[[ COLLECTED DATA, beginning ]]

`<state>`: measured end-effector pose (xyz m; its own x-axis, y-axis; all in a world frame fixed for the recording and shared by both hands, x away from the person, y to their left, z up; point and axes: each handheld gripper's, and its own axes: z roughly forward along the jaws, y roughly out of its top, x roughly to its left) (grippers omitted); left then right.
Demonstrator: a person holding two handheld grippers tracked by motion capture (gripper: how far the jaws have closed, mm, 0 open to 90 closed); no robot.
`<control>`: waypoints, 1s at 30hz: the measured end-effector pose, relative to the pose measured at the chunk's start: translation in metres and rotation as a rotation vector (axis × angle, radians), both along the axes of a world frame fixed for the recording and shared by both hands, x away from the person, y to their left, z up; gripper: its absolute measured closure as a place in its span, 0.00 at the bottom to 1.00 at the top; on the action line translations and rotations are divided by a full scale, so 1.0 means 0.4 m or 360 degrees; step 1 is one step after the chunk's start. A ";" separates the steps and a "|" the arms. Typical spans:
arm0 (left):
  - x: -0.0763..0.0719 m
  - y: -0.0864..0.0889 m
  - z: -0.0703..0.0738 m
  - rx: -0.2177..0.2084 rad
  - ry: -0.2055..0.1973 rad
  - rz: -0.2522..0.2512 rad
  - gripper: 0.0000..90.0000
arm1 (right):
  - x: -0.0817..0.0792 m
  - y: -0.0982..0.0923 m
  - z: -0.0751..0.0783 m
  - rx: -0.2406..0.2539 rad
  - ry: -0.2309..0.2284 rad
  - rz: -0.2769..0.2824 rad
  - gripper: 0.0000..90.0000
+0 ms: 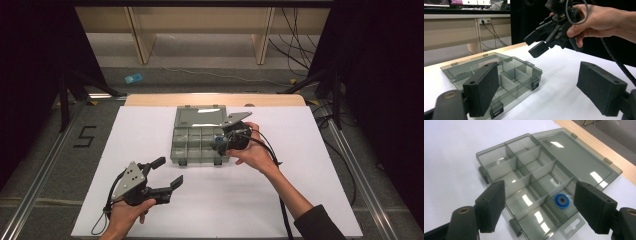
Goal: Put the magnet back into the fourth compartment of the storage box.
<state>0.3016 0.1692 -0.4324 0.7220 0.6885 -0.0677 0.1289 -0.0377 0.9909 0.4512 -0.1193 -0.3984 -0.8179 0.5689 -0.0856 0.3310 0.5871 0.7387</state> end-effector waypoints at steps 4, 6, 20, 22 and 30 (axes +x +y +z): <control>0.000 0.000 0.000 0.0000 -0.0001 0.0000 0.19 | -0.009 -0.001 0.001 0.0000 -0.0002 0.0015 0.29; 0.000 0.000 0.000 -0.0001 -0.0001 0.0000 0.19 | -0.012 -0.003 0.000 0.0009 -0.0014 0.0009 0.29; 0.000 0.000 0.000 0.0002 -0.0002 0.0001 0.19 | -0.042 -0.023 0.008 0.0078 -0.0027 0.0016 0.28; 0.000 0.000 0.000 0.0001 -0.0002 0.0001 0.19 | -0.050 -0.024 0.008 0.0105 -0.0046 0.0018 0.28; 0.000 -0.001 0.000 0.0000 -0.0001 0.0001 0.19 | -0.082 -0.044 0.007 0.0170 -0.0034 0.0024 0.27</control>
<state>0.3014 0.1690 -0.4324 0.7217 0.6890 -0.0669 0.1280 -0.0379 0.9910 0.4183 -0.1368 -0.3956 -0.8251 0.5634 -0.0427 0.3062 0.5095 0.8041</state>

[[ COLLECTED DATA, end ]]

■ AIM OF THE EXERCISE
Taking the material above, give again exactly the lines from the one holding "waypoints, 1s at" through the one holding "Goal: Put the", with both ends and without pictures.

■ TASK SOLUTION
`<control>`: waypoints, 1s at 30hz: the measured end-effector pose, relative to the pose measured at the chunk's start: translation in metres and rotation as a rotation vector (axis × angle, radians), both along the axes of a world frame fixed for the recording and shared by both hands, x away from the person, y to their left, z up; gripper: its absolute measured closure as a place in its span, 0.00 at the bottom to 1.00 at the top; on the action line translations and rotations are divided by a full scale, so 1.0 means 0.4 m or 360 degrees; step 1 is one step after the chunk's start. A ";" separates the steps and a "|" the arms. Typical spans:
arm0 (left):
  - x: -0.0763..0.0719 m
  - y: -0.0864..0.0889 m
  - z: -0.0703..0.0738 m
  - rx: -0.2177..0.2084 rad
  - ry: -0.2055..0.1973 rad
  - rz: -0.2522..0.2512 rad
  - gripper: 0.0000..90.0000
arm1 (right):
  - x: -0.0817..0.0792 m
  - y: -0.0982..0.0923 m
  - z: -0.0751..0.0783 m
  - rx: -0.2406..0.2539 rad
  - ry: -0.2309..0.2284 rad
  - rz: -0.2769..0.2824 rad
  - gripper: 0.0000..90.0000
+0 ms: 
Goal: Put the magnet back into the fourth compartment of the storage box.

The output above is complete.